---
status: accepted
date: 2026-06-08
deciders: [Codeseys, ARIA]
builds-on: [ADR-010 (FeatureDeletion datagen — per-task controls), ADR-012 (curriculum + provenance review findings)]
---

# ADR-015: Held-out disjoint eval + depth/generation kill-switch (HeldOutGuard)

## Context and Problem Statement

The framework drives a **self-evolving RL flywheel**: a generator proposes tasks,
the policy is optimized against an in-loop (proxy / oracle) reward, and the loop
repeats across generations. ADR-010 gave this loop its **per-task** safety
controls — the 4-gate solvability validator, the `HackMonitor` provenance check,
and the sandbox denylist (now hardened by `DockerSandbox`, see API §16). What was
still missing is the **run-level / across-generation** control: a watcher sitting
ABOVE the per-task gates that asks, every generation, *"is the proxy reward
improving because the policy got better, or because it learned to game the
proxy?"* — and HALTS the run when the answer is the latter.

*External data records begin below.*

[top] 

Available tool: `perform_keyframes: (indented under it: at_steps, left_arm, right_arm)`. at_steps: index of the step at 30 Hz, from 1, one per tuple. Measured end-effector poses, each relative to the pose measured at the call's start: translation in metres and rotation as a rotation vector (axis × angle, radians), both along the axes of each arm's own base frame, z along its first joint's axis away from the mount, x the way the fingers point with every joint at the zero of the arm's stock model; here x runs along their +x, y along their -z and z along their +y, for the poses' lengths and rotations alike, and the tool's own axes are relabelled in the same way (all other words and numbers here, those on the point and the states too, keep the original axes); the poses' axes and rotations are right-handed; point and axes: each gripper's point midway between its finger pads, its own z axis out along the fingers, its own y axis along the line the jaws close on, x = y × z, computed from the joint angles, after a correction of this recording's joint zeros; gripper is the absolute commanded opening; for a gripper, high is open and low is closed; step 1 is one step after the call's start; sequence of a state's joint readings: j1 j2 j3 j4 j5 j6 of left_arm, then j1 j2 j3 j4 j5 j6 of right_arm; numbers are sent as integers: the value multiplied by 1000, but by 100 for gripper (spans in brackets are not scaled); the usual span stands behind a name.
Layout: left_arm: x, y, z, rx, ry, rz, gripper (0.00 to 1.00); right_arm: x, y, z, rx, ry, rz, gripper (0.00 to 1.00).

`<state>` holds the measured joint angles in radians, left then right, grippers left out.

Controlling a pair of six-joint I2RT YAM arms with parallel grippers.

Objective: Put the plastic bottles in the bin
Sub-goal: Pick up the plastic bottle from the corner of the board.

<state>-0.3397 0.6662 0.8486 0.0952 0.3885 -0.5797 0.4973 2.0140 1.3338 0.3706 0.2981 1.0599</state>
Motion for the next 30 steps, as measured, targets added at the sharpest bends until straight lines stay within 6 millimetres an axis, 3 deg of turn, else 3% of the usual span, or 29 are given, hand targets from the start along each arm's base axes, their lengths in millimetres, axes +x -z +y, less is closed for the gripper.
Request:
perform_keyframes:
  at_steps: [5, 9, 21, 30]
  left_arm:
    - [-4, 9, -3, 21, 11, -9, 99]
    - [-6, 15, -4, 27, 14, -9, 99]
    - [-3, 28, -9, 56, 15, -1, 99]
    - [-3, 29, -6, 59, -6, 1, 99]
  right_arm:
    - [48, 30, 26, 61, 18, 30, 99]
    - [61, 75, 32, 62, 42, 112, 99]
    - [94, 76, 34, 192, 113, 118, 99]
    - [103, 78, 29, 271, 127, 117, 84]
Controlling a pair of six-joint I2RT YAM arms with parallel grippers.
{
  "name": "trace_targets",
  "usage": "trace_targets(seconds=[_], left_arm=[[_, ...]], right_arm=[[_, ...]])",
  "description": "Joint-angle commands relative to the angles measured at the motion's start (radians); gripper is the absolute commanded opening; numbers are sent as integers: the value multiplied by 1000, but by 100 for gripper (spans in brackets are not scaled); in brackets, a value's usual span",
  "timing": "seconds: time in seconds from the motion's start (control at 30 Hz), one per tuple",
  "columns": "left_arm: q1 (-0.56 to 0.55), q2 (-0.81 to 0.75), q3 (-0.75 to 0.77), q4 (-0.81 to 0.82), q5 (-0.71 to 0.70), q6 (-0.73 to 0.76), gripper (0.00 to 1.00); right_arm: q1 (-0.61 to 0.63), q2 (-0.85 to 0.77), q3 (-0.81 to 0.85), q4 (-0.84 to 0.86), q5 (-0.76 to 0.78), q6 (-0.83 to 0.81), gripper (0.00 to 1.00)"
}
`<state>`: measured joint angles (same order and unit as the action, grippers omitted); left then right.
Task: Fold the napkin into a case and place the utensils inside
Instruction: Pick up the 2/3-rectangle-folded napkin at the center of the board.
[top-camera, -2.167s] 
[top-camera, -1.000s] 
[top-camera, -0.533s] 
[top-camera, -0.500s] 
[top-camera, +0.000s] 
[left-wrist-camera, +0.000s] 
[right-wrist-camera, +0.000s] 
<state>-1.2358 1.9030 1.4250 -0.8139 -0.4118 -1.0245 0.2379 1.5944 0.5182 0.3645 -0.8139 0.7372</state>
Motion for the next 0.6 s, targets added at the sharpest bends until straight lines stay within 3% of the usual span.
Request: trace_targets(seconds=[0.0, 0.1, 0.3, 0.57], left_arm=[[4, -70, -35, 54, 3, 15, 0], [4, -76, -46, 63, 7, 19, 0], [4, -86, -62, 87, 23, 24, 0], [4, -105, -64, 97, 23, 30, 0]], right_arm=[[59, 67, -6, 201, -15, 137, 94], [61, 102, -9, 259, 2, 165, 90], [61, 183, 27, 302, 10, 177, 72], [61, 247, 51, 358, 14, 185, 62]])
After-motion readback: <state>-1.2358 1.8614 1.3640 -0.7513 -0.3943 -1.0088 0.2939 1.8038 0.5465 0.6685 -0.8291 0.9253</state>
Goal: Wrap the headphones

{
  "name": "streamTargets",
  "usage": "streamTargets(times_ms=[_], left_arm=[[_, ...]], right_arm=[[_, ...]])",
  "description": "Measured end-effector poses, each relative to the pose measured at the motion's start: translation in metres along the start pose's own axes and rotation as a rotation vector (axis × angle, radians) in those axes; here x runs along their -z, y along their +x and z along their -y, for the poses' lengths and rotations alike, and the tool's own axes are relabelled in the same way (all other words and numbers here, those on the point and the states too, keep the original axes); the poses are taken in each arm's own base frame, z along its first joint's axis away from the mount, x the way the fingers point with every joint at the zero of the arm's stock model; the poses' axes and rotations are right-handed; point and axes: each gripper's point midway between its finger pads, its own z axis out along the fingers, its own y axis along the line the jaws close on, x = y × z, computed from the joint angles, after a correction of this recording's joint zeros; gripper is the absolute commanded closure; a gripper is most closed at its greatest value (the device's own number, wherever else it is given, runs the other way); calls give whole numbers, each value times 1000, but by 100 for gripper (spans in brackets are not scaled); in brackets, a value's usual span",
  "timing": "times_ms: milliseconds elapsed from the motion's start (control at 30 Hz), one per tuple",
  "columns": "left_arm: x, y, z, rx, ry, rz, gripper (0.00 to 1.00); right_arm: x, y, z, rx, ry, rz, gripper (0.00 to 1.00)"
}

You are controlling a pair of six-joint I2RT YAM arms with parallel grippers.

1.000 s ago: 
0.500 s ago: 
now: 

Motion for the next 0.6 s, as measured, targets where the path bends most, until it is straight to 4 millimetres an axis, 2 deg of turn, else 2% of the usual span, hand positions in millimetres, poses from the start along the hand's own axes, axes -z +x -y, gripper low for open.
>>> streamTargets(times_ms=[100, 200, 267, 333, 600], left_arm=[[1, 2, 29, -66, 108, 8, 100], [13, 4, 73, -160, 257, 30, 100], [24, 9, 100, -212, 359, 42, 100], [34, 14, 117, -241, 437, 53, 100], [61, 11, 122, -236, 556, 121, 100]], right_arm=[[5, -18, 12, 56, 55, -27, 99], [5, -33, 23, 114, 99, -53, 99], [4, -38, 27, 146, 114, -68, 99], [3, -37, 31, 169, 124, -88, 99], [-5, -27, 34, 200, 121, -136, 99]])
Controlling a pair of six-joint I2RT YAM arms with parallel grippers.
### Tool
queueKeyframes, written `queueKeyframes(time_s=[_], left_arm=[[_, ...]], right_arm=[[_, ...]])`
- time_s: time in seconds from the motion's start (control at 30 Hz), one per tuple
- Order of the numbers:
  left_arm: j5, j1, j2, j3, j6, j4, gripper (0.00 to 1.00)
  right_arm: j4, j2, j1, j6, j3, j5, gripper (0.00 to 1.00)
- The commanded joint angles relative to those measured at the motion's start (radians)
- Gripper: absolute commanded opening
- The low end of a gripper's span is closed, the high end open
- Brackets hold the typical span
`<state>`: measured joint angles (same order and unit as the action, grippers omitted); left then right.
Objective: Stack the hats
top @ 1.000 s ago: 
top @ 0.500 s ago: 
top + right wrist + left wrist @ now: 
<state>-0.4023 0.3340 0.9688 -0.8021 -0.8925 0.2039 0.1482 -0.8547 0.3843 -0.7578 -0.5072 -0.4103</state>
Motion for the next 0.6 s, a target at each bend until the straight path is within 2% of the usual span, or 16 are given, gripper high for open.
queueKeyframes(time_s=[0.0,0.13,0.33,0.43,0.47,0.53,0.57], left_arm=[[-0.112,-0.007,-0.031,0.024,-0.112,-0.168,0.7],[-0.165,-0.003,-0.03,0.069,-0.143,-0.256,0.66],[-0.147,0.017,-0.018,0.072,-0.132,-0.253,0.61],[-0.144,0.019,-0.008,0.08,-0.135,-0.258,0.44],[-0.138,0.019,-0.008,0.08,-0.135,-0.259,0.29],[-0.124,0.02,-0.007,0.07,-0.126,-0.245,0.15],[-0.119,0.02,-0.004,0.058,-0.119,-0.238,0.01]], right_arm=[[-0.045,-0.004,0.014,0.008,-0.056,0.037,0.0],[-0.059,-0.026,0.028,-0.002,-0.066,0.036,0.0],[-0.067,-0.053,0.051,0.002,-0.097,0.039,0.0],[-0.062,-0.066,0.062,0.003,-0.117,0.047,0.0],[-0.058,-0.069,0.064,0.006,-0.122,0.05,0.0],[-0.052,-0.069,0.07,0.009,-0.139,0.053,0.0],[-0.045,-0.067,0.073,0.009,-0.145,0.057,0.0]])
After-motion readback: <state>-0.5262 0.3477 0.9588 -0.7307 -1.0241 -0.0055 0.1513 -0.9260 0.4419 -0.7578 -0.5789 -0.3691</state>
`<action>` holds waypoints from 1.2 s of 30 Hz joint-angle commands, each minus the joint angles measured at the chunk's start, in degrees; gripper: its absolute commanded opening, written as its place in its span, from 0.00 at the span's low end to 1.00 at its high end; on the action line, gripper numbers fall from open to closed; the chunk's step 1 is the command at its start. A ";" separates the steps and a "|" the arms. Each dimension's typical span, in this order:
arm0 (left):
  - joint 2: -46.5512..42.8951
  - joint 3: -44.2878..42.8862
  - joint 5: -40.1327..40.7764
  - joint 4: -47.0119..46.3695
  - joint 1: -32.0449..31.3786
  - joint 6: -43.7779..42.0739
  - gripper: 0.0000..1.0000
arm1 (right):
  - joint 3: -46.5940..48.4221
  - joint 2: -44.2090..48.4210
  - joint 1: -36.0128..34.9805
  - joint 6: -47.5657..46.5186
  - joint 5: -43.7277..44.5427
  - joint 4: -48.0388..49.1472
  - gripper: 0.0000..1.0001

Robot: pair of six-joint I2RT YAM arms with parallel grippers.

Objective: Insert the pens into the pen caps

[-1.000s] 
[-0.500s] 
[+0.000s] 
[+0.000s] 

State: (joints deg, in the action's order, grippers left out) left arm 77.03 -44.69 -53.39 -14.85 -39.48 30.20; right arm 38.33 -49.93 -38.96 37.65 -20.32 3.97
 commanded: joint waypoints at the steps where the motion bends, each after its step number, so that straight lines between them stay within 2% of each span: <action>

The literature is unambiguous that a held-out eval + a hard stop is the
load-bearing control here, not a nice-to-have:

- **Reward hacking rises monotonically with optimization depth.** Zhao et al.,
  *"Reward Hacking in Self-Improving Code Agents"* (ICLR 2026 Workshop on RSI,
  OpenReview `ikrQWGgxYg`), show that going from 10 → 100 optimization steps
  drives the hacking rate from 26.4% → 57.8% (+31.4 points), and that 73.8% of
  KernelBench / 46.8% of ALE-Bench optimizations show **proxy gains without real
  gains**. They define **Hacking Gap = proxy gain − real gain** and label an
  optimization reward-hacking when it *"improves the public metric WITHOUT
  improving the private metric"* — the canonical signature a run-level tripwire
  must fire on. Because the hacking rate climbs with depth, a *one-time* eval is
  insufficient; the control has to be an **online per-generation tripwire**.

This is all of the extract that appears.